Cuando
le fui a hacer la foto a la placa con el último nombre de esta plaza apareció
escopeteado el conserje del edificio a cuya pared apuntaba mi cámara: «No está
permitido hacer fotos», me gritó con las mejillas encarnadas. Le miré. Devolví
mis ojos al visor y con aplomo disparé ante la repetición cada vez más ansiosa
del mensaje. Un poco más abajo se encuentra la manzana de la discordia y esta
es, sin duda, la plaza de otras tantas discordias en la ciudad de la eterna
discordia. Hasta los conserjes mantienen con celo inquebrantable el espíritu de
hacerle la pirula al vecino, impulso que esta ciudad incuba pacientemente para exteriorizarlo
de vez en cuando.
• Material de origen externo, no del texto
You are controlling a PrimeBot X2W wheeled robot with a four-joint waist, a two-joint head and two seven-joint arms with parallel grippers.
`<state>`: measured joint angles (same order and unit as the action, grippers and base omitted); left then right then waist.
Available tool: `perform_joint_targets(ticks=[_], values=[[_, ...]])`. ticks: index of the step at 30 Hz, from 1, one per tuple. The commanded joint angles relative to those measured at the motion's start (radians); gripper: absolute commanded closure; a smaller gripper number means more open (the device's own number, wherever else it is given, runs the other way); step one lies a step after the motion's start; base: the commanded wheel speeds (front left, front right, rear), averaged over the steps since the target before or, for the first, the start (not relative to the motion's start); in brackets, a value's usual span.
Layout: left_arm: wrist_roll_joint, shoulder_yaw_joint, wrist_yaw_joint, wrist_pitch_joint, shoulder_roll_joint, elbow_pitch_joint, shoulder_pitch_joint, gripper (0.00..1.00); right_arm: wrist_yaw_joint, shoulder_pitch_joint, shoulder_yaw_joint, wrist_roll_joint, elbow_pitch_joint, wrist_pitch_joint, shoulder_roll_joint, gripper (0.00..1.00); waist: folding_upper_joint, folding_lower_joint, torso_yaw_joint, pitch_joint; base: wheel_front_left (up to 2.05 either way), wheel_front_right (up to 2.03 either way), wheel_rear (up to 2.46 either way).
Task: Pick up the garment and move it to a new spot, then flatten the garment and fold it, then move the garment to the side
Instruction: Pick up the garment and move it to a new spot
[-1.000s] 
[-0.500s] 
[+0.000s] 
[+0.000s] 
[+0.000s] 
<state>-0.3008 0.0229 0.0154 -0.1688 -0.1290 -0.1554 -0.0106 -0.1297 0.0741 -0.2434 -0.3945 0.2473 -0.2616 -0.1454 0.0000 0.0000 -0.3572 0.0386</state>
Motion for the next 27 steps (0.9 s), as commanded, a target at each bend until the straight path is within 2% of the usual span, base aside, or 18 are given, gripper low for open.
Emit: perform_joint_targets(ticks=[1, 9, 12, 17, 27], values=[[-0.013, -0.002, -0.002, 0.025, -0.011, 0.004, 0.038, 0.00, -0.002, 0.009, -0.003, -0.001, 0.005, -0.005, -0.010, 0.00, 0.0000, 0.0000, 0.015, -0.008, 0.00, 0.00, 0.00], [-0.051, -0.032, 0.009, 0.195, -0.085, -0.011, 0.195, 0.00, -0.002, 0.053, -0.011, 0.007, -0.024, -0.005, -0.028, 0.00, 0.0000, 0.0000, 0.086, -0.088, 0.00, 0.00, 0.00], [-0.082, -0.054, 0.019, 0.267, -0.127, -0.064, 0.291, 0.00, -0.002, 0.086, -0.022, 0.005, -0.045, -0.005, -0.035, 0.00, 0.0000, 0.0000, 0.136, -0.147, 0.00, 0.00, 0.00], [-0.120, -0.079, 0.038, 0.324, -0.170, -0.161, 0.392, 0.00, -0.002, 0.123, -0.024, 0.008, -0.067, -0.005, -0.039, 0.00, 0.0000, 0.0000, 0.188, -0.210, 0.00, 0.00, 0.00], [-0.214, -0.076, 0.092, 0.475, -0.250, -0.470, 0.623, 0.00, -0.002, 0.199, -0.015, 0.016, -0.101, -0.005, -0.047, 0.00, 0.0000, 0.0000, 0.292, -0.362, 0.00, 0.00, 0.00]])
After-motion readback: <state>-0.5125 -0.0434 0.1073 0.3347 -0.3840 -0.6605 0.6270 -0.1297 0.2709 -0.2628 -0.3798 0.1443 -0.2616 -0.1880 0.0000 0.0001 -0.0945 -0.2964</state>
De hecho, la mayor parte de las manifestaciones políticas o
sociales, pacíficas o incendiarias, se convocan en este punto, que solo es
plaza en estas ocasiones multitudinarias, cuando la guardia urbana cierra el
paso al tráfico. Porque en su origen fue, y aún continúa siéndolo en esencia,
una rotonda. El único protagonista de su amplitud son coches, motos y autobuses
de línea. Los ciudadanos solo la usan
al cruzar los semáforos por el paso de peatones. Un cruce de grandes dimensiones:
el Paseo de Gracia y la Avenida Diagonal. Casi un símbolo.
Barcelona tiene tres plazas relevantes:
la plaza San Jaime (núcleo del poder político), la plaza Cataluña (la conquista
de la ciudadanía en versión esparcimiento) y esta plaza, que es solo símbolos.
Huecos, aunque con valor deíctico: el de su pirulí, por el que se la conoce en
la calle. El antiguo nombre popular, recuperado en 2016, «Cinc d’oros», resulta ahora una metáfora incomprensible. Las
excesivas dimensiones y complejidad del cruce se habían solventado con cuatro
pequeñas rotondas, acentuadas con farol modernista, en sendas esquinas; pero en
1931 se decidió construir una rotonda monumental en medio, y el resultado no
tardó en evocar la carta de la baraja española del Cinco de oros: una moneda gorda
en el centro y cuatro de calderilla en las aristas. Hoy, desaparecidas las
rotondas escuetas, solo luce el As de oros, con el obelisco en el centro, áptero
de monumentalidad, ya retiradas las contradictorias República y Victoria que
lució en épocas contradictorias. La mera cronología de los nombres de esta
plaza es una historia abreviada de la
discordia: desde 1981 se había llamado Rey Juan Carlos; antes, desde 1940, plaza
de la Victoria; al principio, desde 1931, plaza de Francisco Pi i Margall, que
había sido presidente de la primera República española durante un mes. La he
denominado plaza de la discordia, pero creo que su significado es más profundo:
plaza de la caducidad de las glorias temporales.
Como las grandes plazas barcelonesas es
también territorio fronterizo, entre un Ensanche visionario, pero sin plazas
(Ildefonso Cerdá pensó cada interior de manzana como plaza, pero los dueños de
los terrenos prefirieron urbanizar los jardines con talleres, almacenes,
comercios o aparcamientos) y el encanto provinciano de las plazas de Gracia. El
encaje con la antigua villa se establece a través de unos jardincillos, así se denominan,
que son la plaza que el Cinc d’Oros
nunca tuvo. En ellos nació el poeta Joan Vinyoli, en 1914, y vivió su primera
infancia; y ahí, en 1940, se trasladó Salvador Espriu con su familia a un piso
en el que viviría el resto de su vida. Una tarde de mi juventud, me crucé con
su figura menuda en la rácana acera de la plaza de múltiples nombres. Entonces
aún no había leído ningún libro suyo, pero lo miré con atención porque era un
poeta, aquello que yo aspiraba a ser. Y con el tiempo me compré un abrigo
idéntico al que llevaba Espriu aquella mañana de invierno. «Nuevas miradas por
antiguos agujeros», sugiere Georg Christoph Lichtenberg en un aforismo.